Work order: Scan the material below for the word "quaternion", then copy every line in which it appears.
--- Information shown ---
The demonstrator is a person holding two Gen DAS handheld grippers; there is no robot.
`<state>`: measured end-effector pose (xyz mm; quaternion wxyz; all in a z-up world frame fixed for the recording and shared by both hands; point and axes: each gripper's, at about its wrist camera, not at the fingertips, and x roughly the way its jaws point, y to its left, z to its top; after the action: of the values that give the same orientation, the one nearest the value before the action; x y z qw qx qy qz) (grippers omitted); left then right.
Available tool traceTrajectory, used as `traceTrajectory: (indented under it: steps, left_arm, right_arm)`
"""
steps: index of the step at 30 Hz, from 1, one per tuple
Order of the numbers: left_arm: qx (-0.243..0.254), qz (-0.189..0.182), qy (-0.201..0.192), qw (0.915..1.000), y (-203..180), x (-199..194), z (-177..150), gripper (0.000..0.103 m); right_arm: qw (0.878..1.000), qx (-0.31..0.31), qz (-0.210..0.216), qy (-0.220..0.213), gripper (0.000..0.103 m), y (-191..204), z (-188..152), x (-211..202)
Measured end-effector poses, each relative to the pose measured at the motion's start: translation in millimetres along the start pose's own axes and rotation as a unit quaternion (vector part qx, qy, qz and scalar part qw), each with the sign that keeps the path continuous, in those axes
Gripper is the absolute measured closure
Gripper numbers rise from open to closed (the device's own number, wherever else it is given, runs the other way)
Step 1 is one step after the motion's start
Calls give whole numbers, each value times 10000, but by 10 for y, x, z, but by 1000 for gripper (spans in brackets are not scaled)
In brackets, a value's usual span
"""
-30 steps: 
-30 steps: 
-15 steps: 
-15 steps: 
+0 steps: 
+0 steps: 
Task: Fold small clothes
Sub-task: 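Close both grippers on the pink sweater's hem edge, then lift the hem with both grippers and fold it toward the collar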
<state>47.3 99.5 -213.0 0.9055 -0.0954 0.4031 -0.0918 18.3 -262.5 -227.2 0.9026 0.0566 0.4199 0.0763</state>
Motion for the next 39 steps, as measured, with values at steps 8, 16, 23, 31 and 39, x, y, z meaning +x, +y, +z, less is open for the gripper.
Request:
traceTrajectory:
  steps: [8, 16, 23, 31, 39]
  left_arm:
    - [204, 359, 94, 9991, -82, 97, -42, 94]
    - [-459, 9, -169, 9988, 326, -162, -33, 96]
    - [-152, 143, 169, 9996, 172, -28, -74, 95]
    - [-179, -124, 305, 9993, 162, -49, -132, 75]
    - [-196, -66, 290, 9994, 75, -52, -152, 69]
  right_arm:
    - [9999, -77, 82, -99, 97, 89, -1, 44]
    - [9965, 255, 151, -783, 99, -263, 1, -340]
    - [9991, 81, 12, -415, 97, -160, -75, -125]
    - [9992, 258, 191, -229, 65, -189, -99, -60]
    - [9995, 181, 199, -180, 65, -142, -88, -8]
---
Your response:
`<state>`: measured end-effector pose (xyz mm; quaternion wxyz; all in a z-up world frame fixed for the recording and shared by both hands; point and axes: each gripper's, at about its wrist camera, not at the fingertips, and x roughly the way its jaws point, y to its left, z to its top; after the action: of the values that give the same orientation, the one nearest the value before the action; x y z qw qx qy qz) (grippers omitted); left then right.
Measured end-effector poses, each relative to the pose measured at the motion's start: translation in millimetres along the start pose's own axes and rotation as a unit quaternion (vector part qx, qy, qz and scalar part qw), each with the sign that keeps the path continuous, in those axes

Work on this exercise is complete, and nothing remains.